DATA EXCERPTS section start

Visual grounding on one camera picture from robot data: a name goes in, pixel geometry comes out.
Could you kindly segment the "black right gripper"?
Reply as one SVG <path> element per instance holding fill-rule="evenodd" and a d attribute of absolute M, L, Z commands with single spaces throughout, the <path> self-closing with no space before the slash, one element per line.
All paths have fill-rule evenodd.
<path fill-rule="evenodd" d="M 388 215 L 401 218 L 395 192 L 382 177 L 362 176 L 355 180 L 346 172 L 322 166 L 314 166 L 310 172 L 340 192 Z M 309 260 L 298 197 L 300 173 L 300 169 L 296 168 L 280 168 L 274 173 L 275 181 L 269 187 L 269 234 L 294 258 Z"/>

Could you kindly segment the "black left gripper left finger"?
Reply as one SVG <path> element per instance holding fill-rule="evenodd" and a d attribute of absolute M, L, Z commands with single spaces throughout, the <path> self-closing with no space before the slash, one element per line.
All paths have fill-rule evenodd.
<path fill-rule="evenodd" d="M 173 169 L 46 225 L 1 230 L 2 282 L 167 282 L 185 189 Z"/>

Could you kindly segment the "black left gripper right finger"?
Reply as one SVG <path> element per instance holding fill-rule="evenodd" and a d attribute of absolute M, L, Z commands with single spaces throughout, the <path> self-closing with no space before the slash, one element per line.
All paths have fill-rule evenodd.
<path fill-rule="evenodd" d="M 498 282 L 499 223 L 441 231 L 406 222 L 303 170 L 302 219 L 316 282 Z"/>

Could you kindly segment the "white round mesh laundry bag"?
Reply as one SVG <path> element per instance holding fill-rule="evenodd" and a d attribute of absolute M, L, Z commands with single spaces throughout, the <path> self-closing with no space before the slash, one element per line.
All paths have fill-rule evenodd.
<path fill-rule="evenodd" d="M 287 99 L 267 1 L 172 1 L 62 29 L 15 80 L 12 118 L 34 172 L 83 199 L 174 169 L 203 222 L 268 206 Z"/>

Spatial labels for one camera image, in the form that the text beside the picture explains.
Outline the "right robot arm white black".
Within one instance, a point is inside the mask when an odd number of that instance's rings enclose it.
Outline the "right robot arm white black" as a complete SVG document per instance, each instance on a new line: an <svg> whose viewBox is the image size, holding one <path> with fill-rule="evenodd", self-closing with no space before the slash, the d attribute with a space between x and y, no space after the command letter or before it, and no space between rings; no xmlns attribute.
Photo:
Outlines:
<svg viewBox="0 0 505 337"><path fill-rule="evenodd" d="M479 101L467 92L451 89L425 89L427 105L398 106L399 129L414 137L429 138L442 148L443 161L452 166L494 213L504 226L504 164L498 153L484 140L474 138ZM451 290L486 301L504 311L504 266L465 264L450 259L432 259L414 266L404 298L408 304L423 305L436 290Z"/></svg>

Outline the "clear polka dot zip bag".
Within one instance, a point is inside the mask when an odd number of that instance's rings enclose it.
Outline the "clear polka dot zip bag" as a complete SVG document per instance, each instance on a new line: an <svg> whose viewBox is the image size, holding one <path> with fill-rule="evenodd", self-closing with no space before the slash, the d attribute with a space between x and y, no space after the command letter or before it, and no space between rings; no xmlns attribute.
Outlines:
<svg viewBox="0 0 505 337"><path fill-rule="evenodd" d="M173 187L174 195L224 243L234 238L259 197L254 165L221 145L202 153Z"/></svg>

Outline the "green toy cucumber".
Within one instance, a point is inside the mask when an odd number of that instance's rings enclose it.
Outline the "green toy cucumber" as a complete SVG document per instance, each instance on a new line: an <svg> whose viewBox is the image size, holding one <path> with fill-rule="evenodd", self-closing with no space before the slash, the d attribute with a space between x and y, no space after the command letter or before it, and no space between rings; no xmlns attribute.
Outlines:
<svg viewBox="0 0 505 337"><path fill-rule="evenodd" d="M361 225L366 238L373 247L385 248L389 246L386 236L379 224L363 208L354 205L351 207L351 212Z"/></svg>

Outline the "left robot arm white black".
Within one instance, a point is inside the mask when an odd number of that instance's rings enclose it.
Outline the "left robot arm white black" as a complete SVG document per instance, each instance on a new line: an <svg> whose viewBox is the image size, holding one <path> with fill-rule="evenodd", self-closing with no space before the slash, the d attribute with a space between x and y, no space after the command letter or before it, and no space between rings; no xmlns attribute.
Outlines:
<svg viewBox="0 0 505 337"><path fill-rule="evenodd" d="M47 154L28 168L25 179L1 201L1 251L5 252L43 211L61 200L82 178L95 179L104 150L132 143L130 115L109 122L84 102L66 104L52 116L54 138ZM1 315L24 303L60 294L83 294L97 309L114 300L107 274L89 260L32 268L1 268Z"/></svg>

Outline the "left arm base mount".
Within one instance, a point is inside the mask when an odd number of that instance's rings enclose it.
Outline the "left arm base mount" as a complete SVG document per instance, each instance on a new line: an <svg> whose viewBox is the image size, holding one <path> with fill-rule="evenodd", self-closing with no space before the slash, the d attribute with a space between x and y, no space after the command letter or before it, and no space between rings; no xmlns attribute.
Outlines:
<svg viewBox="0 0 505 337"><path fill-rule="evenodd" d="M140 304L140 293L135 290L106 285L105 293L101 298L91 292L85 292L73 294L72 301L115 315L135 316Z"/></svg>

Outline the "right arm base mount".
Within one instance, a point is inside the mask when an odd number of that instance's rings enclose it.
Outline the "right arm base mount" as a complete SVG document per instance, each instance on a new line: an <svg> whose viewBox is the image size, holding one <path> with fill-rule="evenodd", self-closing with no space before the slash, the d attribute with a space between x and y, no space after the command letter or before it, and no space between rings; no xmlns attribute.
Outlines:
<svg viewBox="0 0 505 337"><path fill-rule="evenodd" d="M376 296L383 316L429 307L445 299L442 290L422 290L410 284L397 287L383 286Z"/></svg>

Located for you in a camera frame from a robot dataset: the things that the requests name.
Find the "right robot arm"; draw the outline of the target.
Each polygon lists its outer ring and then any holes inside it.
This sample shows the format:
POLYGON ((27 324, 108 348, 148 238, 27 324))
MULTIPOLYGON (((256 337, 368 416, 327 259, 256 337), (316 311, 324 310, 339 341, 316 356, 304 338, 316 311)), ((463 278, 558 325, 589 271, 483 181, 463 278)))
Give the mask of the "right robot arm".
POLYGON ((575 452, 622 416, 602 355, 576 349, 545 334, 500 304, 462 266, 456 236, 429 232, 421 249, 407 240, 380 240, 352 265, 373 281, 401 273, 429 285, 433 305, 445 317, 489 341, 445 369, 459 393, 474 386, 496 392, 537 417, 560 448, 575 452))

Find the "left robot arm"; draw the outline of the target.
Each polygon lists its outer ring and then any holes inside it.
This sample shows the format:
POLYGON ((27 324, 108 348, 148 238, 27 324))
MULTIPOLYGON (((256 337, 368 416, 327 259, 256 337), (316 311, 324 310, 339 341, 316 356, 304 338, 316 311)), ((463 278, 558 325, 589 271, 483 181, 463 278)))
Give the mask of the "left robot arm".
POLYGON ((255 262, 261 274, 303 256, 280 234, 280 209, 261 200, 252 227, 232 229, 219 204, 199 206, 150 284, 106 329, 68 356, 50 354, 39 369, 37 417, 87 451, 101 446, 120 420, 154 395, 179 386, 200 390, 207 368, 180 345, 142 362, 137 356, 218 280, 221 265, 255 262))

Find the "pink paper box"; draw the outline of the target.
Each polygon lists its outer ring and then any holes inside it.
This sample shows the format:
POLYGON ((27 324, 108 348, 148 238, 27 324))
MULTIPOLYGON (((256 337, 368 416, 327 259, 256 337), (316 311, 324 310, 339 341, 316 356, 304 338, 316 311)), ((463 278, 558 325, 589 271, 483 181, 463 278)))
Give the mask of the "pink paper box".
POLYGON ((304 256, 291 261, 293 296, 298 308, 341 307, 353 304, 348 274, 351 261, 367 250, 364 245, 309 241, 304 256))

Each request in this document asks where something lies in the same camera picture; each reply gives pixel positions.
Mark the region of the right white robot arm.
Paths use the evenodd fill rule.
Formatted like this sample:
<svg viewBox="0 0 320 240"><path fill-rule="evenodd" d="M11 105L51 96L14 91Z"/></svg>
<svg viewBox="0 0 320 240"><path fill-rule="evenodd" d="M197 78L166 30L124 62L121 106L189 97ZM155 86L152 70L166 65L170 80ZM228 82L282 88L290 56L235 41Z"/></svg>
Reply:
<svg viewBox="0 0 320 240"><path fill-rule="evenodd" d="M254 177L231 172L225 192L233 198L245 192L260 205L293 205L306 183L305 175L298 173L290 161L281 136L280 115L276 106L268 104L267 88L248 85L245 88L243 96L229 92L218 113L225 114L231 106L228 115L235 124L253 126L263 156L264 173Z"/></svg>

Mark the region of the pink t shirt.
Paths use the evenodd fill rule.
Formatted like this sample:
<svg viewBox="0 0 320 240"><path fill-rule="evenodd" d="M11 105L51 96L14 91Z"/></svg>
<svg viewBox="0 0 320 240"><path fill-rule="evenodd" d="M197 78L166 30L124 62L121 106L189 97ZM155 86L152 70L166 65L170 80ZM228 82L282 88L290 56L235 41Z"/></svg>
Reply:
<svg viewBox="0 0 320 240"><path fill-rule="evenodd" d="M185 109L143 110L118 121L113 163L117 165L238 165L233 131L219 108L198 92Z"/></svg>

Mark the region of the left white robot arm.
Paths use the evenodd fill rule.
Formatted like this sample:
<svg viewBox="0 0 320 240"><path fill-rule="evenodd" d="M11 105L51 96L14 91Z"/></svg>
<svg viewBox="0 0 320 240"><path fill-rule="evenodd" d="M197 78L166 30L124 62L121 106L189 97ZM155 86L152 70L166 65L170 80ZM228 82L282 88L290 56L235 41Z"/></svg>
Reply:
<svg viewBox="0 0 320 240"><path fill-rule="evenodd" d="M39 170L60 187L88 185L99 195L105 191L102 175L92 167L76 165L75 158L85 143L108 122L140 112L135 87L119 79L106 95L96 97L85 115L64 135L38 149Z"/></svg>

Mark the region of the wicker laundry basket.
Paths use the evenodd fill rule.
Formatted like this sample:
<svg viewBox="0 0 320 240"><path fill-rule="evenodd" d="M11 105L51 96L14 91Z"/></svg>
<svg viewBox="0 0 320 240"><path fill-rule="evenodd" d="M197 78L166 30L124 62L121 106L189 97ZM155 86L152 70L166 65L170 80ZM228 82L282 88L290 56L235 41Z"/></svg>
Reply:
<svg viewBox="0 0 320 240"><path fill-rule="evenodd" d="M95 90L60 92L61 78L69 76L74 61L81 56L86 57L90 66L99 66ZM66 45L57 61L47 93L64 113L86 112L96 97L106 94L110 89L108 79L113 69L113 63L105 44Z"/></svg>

DATA EXCERPTS section end

(WHAT THE TASK REQUIRES): Using the records above, find and show each line with the string "clear".

(RESULT):
Outline the "clear polka dot zip bag".
Outline the "clear polka dot zip bag" as a complete SVG document per instance, each instance on a new line: an <svg> whose viewBox is the image size, holding one <path> with fill-rule="evenodd", self-closing with no space before the slash, the d attribute with a space between x and y, no space after the command letter or before it, and no space between rings; no xmlns attribute.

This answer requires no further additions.